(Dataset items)
-------------------------

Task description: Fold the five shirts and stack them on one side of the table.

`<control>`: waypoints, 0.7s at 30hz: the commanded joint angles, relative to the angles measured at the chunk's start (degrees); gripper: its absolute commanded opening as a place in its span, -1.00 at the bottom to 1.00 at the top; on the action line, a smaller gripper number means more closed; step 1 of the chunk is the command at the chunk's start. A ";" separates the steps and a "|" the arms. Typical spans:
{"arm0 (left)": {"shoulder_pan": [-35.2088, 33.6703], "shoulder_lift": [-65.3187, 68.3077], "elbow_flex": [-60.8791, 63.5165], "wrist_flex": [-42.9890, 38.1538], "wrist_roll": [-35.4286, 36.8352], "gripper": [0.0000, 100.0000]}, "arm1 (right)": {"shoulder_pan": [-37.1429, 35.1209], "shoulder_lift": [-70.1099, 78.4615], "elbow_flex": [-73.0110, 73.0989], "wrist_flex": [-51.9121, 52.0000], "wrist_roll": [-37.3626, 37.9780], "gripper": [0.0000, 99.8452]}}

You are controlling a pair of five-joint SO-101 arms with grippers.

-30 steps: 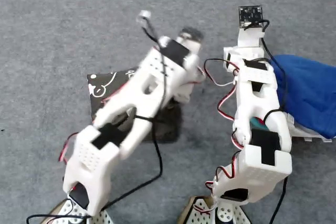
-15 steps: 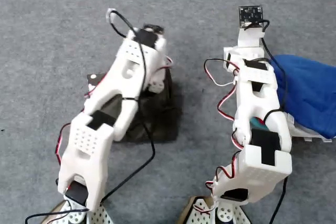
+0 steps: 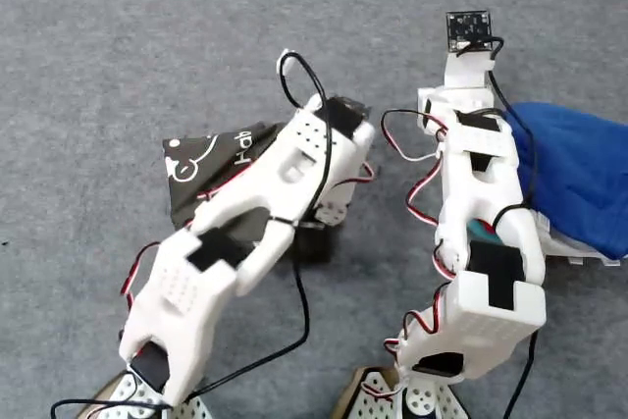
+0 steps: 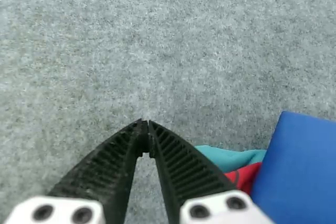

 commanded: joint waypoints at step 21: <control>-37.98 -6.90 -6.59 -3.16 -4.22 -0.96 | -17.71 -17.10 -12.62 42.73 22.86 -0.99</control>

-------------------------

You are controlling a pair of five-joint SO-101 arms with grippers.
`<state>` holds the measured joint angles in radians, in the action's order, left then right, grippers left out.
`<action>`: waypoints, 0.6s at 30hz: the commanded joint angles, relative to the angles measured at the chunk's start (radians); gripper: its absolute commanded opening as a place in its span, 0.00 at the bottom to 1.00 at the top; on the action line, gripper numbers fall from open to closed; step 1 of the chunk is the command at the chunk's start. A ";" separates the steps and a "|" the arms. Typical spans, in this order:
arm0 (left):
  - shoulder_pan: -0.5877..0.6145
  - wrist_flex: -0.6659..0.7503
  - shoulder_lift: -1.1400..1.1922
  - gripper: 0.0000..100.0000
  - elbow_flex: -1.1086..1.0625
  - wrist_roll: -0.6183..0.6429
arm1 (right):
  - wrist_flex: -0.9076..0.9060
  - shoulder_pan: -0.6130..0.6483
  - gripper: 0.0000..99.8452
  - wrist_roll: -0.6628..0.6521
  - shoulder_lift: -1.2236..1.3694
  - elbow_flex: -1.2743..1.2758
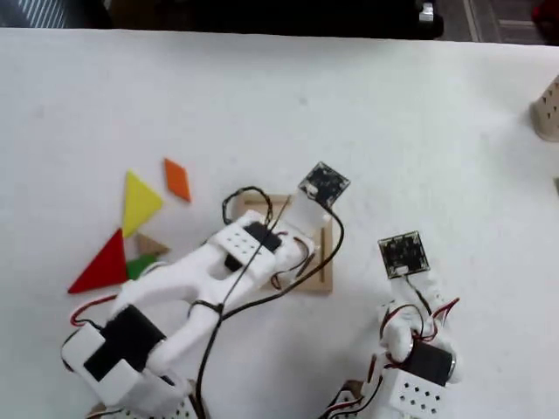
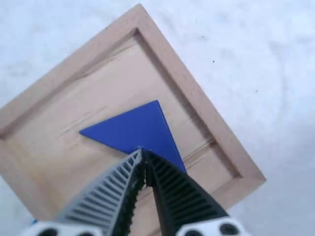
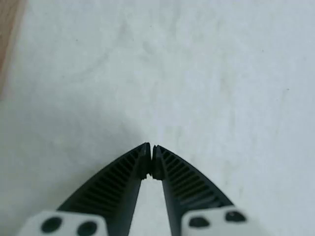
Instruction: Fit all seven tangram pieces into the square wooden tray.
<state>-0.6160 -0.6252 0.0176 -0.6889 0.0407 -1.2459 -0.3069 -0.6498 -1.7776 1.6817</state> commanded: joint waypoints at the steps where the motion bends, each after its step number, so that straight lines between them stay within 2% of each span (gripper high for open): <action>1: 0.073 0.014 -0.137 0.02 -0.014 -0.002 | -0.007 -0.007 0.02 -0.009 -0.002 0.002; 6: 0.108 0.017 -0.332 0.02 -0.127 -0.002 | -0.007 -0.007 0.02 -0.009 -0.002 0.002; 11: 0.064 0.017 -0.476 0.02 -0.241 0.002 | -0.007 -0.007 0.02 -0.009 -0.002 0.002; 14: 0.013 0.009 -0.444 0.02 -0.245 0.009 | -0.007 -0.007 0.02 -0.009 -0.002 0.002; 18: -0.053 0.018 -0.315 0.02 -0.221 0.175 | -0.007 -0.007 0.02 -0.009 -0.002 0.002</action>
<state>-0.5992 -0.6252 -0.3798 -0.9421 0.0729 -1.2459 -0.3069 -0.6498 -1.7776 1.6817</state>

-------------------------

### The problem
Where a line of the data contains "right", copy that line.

### The completed task
{"arm0 (left)": {"shoulder_pan": [-35.2088, 33.6703], "shoulder_lift": [-65.3187, 68.3077], "elbow_flex": [-60.8791, 63.5165], "wrist_flex": [-42.9890, 38.1538], "wrist_roll": [-35.4286, 36.8352], "gripper": [0.0000, 100.0000]}, "arm1 (right)": {"shoulder_pan": [-37.1429, 35.1209], "shoulder_lift": [-70.1099, 78.4615], "elbow_flex": [-73.0110, 73.0989], "wrist_flex": [-51.9121, 52.0000], "wrist_roll": [-37.3626, 37.9780], "gripper": [0.0000, 99.8452]}}
`<state>` holds the measured joint angles in radians, in the action's order, left then right, grippers left out.
arm1 (right):

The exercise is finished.